JERUSALEM: L'armée israélienne a ordonné mardi l'évacuation de nouveaux villages dans le sud du Liban, une annonce précédant généralement des frappes dans ce secteur.

Ce nouvel ordre d'évacuation survient alors qu'un cessez-le-feu est en vigueur depuis le 17 avril entre le mouvement libanais pro-iranien Hezbollah et Israël, après un mois et demi de guerre. Les deux belligérants s'accusent de le violer.

"Avertissement urgent aux résidents du Liban se trouvant dans les villages et localités suivants", a indiqué sur X le porte-parole en arabe de l'armée israélienne, Avichay Adraee, énumérant une liste de 17 villages.

Les habitants sont appelés à "évacuer immédiatement" leurs maisons et à se diriger vers le "district de Saïda", a-t-il ajouté.

Les villages désignés se trouvent tous au-delà de la "ligne jaune" de démarcation que l'armée israélienne a établie il y a dix jours dans le sud du Liban pour, selon le gouvernement, assurer la sécurité des Israéliens.

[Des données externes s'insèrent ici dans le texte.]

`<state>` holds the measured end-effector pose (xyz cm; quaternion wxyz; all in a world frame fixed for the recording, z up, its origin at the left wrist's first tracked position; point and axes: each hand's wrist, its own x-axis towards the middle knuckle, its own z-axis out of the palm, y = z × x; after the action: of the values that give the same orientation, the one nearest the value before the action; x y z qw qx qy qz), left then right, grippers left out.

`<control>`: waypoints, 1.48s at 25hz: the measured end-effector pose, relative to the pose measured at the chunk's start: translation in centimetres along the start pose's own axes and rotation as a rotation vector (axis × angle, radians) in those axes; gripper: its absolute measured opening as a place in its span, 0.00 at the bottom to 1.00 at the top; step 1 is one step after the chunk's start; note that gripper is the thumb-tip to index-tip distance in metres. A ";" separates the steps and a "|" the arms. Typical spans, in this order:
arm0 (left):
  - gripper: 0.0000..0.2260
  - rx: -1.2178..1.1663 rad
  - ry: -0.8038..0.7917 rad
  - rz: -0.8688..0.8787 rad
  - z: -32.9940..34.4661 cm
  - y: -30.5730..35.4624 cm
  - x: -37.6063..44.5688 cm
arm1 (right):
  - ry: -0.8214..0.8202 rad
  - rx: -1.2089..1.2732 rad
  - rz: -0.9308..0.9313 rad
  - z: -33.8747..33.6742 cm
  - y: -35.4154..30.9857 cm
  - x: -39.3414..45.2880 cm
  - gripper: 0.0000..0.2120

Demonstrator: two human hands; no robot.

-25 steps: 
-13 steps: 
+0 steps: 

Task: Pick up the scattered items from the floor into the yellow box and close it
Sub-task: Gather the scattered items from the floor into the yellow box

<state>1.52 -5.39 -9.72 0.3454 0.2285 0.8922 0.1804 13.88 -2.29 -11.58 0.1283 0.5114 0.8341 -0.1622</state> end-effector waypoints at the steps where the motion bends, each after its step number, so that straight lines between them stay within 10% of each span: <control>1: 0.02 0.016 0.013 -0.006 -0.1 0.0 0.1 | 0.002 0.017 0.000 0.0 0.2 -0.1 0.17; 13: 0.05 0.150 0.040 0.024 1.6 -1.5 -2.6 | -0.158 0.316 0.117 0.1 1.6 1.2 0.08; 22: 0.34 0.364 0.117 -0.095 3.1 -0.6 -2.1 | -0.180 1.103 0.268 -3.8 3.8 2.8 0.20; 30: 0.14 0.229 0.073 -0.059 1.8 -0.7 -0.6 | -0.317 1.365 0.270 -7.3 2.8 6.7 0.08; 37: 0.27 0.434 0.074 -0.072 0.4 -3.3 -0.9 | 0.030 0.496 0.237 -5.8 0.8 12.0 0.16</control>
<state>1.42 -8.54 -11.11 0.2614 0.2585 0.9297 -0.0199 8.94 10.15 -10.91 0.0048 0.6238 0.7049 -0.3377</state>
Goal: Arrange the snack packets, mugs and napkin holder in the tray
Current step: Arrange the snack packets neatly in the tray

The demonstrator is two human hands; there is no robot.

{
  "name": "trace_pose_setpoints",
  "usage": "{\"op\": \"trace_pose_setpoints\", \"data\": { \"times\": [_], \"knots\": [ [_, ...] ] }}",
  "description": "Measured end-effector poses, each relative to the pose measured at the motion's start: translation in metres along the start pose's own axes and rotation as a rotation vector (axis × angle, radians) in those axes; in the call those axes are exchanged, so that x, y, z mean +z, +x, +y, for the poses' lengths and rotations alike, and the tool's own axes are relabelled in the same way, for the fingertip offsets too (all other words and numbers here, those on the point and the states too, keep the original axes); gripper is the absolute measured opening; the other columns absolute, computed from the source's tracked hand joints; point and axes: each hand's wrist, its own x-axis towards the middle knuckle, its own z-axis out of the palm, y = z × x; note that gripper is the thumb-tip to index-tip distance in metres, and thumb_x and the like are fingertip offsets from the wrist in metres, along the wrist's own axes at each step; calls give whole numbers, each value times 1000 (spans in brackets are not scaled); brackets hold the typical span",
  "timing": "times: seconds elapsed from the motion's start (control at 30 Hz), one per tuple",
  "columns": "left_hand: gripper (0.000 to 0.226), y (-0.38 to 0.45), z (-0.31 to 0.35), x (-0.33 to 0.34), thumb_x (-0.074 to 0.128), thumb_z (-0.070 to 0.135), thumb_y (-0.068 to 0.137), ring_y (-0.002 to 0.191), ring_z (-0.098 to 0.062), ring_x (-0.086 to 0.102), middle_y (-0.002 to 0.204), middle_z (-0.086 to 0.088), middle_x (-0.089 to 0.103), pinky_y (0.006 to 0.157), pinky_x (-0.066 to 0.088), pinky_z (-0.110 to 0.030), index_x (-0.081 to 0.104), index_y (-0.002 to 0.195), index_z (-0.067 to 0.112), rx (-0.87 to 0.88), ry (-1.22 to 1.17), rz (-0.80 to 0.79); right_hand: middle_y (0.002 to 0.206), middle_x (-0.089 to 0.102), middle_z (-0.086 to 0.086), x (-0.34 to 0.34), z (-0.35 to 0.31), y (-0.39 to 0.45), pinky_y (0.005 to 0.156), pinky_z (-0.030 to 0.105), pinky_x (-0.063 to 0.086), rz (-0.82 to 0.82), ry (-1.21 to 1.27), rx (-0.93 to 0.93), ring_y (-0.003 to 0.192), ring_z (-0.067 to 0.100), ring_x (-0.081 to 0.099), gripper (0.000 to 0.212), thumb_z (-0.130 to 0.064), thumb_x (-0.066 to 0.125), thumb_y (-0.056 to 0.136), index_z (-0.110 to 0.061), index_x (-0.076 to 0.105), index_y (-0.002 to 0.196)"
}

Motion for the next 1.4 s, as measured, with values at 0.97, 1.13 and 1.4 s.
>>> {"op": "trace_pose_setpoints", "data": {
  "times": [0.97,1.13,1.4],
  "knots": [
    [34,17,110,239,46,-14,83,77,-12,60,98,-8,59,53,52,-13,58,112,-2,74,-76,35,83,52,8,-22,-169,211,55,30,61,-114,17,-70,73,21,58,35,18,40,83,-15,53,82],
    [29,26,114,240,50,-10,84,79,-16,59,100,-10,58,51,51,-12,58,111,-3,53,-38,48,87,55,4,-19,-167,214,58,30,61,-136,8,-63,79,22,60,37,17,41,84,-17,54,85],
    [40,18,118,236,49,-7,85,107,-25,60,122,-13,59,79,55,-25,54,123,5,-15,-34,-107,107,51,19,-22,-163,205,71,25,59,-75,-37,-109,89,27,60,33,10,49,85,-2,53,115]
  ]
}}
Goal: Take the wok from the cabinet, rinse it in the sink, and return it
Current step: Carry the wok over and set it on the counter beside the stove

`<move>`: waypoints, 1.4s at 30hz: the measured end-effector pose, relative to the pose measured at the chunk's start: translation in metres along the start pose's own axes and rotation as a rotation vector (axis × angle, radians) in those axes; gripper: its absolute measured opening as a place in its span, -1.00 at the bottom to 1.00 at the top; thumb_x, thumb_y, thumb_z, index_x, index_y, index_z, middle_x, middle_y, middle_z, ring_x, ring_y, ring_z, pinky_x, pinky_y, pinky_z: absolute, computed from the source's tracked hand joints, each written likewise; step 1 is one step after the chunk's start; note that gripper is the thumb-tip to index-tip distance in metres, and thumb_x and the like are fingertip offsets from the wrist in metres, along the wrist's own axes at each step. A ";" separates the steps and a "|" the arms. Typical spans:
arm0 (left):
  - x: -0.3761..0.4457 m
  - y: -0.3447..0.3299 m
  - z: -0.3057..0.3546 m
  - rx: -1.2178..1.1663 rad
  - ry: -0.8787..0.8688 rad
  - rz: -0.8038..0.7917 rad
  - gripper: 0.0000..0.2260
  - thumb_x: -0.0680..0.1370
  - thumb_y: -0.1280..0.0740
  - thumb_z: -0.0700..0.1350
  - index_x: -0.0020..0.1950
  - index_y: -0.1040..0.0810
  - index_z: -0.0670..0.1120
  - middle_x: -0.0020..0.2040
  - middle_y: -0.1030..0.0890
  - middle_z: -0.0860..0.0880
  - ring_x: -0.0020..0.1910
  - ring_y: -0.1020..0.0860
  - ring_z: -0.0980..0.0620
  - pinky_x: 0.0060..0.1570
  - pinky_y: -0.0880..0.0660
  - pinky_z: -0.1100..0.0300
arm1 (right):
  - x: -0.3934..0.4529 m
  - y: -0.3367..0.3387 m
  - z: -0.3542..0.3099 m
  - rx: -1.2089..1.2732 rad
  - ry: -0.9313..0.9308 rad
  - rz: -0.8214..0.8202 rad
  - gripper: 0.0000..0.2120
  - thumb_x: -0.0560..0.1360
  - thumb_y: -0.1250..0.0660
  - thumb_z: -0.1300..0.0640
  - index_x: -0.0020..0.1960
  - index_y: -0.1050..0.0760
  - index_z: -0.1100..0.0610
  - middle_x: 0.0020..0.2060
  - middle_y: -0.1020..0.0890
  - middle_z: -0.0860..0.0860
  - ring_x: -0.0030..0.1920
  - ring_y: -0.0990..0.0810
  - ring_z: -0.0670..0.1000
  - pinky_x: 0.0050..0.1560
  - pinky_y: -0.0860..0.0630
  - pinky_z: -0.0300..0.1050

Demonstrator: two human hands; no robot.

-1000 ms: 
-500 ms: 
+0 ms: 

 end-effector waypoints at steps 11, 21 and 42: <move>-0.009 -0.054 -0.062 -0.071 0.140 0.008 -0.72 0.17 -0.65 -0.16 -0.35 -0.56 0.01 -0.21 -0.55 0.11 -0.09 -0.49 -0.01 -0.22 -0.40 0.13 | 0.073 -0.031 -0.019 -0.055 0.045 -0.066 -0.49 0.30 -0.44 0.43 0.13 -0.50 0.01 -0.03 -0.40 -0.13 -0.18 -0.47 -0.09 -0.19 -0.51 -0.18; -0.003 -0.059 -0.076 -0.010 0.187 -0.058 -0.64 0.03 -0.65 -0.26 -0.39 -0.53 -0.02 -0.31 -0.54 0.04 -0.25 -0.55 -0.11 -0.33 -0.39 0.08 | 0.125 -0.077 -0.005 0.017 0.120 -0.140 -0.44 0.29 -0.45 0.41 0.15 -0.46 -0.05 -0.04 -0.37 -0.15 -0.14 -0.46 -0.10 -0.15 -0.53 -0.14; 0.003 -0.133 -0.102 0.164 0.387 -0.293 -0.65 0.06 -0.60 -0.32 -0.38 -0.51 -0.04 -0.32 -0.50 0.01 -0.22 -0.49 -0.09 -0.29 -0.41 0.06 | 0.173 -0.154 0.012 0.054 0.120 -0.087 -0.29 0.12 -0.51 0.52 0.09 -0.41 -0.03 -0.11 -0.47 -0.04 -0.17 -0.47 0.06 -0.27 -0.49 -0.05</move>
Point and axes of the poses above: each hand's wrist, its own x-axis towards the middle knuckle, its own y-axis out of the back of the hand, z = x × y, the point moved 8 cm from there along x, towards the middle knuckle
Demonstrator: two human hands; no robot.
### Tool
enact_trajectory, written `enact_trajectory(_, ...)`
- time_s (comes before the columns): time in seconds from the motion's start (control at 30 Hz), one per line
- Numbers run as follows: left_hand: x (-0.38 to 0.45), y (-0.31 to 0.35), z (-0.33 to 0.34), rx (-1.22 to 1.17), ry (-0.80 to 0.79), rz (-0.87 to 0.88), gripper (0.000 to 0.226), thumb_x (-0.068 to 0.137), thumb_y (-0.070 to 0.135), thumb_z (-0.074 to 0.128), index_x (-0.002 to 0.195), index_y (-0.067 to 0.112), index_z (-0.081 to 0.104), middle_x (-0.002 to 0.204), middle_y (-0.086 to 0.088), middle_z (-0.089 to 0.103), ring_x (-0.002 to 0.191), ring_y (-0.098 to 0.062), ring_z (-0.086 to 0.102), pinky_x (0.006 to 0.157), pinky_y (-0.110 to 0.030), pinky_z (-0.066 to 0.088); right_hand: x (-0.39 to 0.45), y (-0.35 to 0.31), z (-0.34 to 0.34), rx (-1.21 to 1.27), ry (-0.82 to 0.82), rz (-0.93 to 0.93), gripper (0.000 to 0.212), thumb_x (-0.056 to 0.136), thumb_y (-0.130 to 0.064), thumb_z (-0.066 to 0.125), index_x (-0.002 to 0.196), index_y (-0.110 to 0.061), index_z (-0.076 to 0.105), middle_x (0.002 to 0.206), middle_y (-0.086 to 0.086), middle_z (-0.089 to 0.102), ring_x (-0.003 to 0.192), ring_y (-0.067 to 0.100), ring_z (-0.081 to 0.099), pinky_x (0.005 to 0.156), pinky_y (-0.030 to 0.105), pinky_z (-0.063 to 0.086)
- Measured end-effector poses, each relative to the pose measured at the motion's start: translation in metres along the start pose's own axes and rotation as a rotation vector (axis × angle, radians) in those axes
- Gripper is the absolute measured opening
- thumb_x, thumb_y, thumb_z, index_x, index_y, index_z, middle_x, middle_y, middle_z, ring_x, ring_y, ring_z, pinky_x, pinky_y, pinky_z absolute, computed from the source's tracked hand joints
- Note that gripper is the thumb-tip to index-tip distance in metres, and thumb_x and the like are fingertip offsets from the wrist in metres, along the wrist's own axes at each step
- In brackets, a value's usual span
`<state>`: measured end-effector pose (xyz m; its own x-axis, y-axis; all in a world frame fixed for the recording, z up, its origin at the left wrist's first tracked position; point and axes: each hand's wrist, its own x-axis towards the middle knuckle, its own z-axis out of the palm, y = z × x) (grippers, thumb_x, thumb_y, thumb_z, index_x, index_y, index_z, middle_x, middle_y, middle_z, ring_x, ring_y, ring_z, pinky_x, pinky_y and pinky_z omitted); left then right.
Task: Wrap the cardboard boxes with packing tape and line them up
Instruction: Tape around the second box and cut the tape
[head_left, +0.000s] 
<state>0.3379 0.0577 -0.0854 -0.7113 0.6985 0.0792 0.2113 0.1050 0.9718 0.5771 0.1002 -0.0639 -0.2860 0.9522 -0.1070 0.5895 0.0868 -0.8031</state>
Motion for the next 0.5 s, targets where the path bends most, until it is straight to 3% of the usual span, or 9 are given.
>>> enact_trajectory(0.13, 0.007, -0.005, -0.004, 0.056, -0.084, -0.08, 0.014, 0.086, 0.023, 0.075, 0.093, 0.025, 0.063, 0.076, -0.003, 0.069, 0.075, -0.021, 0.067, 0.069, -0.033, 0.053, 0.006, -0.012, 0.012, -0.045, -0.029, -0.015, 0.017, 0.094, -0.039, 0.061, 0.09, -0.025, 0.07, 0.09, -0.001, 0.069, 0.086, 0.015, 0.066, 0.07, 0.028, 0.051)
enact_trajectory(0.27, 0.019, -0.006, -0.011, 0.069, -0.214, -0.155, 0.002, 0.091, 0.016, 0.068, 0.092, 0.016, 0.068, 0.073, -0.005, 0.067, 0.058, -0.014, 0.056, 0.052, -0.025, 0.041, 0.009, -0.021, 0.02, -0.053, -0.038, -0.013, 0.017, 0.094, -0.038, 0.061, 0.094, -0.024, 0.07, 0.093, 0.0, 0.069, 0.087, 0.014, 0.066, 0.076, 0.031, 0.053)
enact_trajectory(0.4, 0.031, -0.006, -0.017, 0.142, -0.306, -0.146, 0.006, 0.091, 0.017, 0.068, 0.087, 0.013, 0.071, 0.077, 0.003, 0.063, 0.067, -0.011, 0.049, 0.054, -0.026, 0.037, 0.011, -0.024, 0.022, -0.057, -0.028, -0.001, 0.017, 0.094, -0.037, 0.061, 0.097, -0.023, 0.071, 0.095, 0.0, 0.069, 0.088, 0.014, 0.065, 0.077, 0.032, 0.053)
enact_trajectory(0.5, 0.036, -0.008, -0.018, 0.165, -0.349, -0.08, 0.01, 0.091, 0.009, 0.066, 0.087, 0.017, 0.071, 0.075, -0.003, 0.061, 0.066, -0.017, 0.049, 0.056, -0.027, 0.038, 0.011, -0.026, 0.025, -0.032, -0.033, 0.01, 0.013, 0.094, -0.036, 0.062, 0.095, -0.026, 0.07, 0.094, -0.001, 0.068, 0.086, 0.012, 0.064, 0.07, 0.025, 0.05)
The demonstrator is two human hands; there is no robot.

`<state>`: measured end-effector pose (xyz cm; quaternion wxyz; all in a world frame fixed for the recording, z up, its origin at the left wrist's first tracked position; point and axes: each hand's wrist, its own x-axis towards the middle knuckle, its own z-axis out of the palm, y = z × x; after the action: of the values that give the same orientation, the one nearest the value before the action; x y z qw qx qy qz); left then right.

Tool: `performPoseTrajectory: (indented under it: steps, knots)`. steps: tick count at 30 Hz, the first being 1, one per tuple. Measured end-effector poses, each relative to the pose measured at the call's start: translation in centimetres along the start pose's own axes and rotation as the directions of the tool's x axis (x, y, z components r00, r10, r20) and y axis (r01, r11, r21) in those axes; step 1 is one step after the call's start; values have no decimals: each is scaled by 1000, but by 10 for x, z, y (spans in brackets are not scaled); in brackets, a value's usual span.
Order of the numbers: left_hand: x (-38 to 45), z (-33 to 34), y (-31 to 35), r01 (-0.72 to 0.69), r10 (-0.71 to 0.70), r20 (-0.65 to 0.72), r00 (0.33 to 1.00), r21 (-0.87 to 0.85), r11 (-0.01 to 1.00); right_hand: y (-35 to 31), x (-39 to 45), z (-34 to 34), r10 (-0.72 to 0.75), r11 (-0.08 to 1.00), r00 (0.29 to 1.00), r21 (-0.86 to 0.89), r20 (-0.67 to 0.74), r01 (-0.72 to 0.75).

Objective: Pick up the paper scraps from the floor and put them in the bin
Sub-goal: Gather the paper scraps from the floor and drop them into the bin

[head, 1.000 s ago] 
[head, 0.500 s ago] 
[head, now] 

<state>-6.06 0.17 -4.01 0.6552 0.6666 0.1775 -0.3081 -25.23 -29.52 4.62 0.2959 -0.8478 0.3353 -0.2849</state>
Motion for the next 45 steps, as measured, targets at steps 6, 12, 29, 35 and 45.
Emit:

Dans la bande de territoire située entre la frontière et cette ligne jaune, Israël affirme s'autoriser à effectuer des frappes contre le Hezbollah.

Depuis une semaine, l'armée israélienne affirme que le Hezbollah effectue régulièrement des tirs de drones explosifs vers ses positions.

Un soldat israélien a été tué dimanche et un autre grièvement blessé mardi par ces engins volants meurtriers, selon des communiqués publiés par l'armée.

Le Premier ministre israélien, Benjamin Netanyahu, a déclaré lundi que les roquettes et les drones du Hezbollah demeuraient un défi majeur, ajoutant qu'Israël poursuivrait ses frappes.

Le Hezbollah a entraîné le Liban dans la guerre au Moyen-Orient le 2 mars en tirant des roquettes en direction d'Israël pour venger la mort du guide suprême iranien Ali Khamenei, tué dans l'attaque israélo-américaine contre l'Iran.